Exercise
Nothing should be left out: write out the whole listing exactly.

Material provided
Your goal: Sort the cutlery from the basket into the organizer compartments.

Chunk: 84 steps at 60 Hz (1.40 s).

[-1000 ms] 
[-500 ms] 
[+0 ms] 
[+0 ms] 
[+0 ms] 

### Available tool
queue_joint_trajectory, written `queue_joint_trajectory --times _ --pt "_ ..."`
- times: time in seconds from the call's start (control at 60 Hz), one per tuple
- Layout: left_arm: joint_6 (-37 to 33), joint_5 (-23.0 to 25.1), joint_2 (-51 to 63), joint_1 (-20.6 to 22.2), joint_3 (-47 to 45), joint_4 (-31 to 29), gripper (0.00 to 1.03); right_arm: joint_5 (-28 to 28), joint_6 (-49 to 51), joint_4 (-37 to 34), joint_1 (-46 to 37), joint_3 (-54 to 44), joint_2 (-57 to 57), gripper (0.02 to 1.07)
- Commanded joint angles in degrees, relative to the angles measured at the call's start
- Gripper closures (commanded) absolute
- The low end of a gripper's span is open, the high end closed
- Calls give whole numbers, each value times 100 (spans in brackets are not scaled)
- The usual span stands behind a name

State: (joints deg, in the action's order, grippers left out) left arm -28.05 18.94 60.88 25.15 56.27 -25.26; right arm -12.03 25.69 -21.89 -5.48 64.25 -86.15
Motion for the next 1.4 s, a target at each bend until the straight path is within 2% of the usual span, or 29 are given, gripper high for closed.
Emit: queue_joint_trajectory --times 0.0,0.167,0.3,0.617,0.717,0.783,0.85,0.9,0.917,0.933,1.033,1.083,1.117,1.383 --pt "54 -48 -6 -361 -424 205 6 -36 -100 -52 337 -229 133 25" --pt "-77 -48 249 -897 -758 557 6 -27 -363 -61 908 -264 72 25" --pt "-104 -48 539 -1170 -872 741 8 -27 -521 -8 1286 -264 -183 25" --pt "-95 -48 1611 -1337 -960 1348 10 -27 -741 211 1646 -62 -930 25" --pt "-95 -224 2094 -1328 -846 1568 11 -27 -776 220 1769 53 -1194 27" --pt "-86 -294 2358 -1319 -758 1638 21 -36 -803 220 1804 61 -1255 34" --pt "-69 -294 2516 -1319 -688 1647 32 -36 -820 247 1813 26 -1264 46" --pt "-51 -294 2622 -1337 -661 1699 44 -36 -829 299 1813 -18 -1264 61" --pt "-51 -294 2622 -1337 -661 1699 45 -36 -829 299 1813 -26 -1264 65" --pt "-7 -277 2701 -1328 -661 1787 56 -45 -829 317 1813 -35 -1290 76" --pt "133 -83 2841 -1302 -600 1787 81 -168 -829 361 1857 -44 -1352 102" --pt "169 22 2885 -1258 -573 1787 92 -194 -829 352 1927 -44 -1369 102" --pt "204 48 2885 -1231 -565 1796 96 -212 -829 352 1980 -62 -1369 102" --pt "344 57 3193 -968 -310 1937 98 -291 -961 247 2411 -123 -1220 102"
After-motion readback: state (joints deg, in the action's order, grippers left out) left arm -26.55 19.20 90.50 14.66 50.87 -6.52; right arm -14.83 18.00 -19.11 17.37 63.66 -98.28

Finished exercise
Your goal: Sort the cutlery from the basket into the organizer compartments.

Chunk: 84 steps at 60 Hz (1.40 s).

[-1000 ms] 
[-500 ms] 
[+0 ms] 
[+0 ms] 
[+0 ms] 

### Available tool
queue_joint_trajectory, written `queue_joint_trajectory --times _ --pt "_ ..."`
- times: time in seconds from the call's start (control at 60 Hz), one per tuple
- Layout: left_arm: joint_6 (-37 to 33), joint_5 (-23.0 to 25.1), joint_2 (-51 to 63), joint_1 (-20.6 to 22.2), joint_3 (-47 to 45), joint_4 (-31 to 29), gripper (0.00 to 1.03); right_arm: joint_5 (-28 to 28), joint_6 (-49 to 51), joint_4 (-37 to 34), joint_1 (-46 to 37), joint_3 (-54 to 44), joint_2 (-57 to 57), gripper (0.02 to 1.07)
- Commanded joint angles in degrees, relative to the angles measured at the call's start
- Gripper closures (commanded) absolute
- The low end of a gripper's span is open, the high end closed
- Calls give whole numbers, each value times 100 (spans in brackets are not scaled)
- The usual span stands behind a name

State: (joints deg, in the action's order, grippers left out) left arm -28.05 18.94 60.88 25.15 56.27 -25.26; right arm -12.03 25.69 -21.89 -5.48 64.25 -86.15
Motion for the next 1.4 s, a target at each bend until the straight path is within 2% of the usual span, or 29 are given, gripper high for closed.
Emit: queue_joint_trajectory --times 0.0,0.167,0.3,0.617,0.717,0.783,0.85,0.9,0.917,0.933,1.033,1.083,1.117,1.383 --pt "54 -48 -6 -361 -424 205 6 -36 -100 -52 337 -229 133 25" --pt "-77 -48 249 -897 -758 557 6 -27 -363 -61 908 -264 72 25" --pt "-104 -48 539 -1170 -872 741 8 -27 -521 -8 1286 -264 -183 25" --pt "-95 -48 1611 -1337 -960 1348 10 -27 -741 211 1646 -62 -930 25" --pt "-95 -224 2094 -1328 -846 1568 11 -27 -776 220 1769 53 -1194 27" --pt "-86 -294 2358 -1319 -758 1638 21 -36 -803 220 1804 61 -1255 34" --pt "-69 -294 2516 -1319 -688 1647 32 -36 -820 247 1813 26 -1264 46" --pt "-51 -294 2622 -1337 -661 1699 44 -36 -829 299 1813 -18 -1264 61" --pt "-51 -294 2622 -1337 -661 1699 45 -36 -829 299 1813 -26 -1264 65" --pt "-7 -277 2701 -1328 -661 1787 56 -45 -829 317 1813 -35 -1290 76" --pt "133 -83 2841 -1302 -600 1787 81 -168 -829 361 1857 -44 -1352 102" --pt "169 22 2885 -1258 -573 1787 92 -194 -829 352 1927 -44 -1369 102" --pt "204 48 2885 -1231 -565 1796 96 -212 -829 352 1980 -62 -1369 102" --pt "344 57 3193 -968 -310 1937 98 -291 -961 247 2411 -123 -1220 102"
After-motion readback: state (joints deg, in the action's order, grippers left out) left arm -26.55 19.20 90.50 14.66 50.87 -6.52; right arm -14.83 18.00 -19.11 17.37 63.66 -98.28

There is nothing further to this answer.